Without a single alteration, write the listing out again.

### Material provided

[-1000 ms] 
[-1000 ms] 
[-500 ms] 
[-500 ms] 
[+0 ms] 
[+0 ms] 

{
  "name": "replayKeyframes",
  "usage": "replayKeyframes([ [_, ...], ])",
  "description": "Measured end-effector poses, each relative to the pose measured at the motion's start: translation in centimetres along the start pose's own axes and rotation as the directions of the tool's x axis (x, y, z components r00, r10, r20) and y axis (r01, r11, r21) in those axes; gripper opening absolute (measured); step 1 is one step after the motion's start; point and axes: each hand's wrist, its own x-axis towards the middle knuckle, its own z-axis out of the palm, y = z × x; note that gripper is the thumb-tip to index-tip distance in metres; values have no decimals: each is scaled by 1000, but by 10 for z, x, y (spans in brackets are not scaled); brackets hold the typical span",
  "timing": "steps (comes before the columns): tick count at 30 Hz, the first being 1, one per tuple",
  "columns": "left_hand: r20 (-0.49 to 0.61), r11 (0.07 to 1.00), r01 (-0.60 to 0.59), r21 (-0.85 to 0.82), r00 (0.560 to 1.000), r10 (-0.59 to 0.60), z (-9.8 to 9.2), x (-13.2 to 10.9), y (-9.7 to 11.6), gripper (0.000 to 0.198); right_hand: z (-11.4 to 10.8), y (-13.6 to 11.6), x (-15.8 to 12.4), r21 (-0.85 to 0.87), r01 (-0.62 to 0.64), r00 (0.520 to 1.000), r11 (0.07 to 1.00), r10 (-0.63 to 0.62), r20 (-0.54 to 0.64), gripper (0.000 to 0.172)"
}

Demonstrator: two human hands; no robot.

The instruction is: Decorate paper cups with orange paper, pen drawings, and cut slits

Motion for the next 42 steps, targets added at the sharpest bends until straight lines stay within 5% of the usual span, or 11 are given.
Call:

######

Worked solution
[-1000 ms] 
[-1000 ms] 
[-500 ms] 
[-500 ms] 
[+0 ms] 
[+0 ms] 

{
  "name": "replayKeyframes",
  "usage": "replayKeyframes([ [_, ...], ])",
  "description": "Measured end-effector poses, each relative to the pose measured at the motion's start: translation in centimetres along the start pose's own axes and rotation as the directions of the tool's x axis (x, y, z components r00, r10, r20) and y axis (r01, r11, r21) in those axes; gripper opening absolute (measured); step 1 is one step after the motion's start; point and axes: each hand's wrist, its own x-axis towards the middle knuckle, its own z-axis out of the palm, y = z × x; note that gripper is the thumb-tip to index-tip distance in metres; values have no decimals: each is scaled by 1000, but by 10 for z, x, y (spans in brackets are not scaled); brackets hold the typical span",
  "timing": "steps (comes before the columns): tick count at 30 Hz, the first being 1, one per tuple",
  "columns": "left_hand: r20 (-0.49 to 0.61), r11 (0.07 to 1.00), r01 (-0.60 to 0.59), r21 (-0.85 to 0.82), r00 (0.560 to 1.000), r10 (-0.59 to 0.60), z (-9.8 to 9.2), x (-13.2 to 10.9), y (-9.7 to 11.6), gripper (0.000 to 0.198); right_hand: z (-11.4 to 10.8), y (-13.6 to 11.6), x (-15.8 to 12.4), r21 (-0.85 to 0.87), r01 (-0.62 to 0.64), r00 (0.520 to 1.000), r11 (0.07 to 1.00), r10 (-0.63 to 0.62), r20 (-0.54 to 0.64), gripper (0.000 to 0.172)"
}

Demonstrator: two human hands; no robot.

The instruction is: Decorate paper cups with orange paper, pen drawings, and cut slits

Motion for the next 42 steps, targets added at the sharpest bends until straight lines stay within 5% of the usual span, or 11 are given.
Call:

No additional response is required.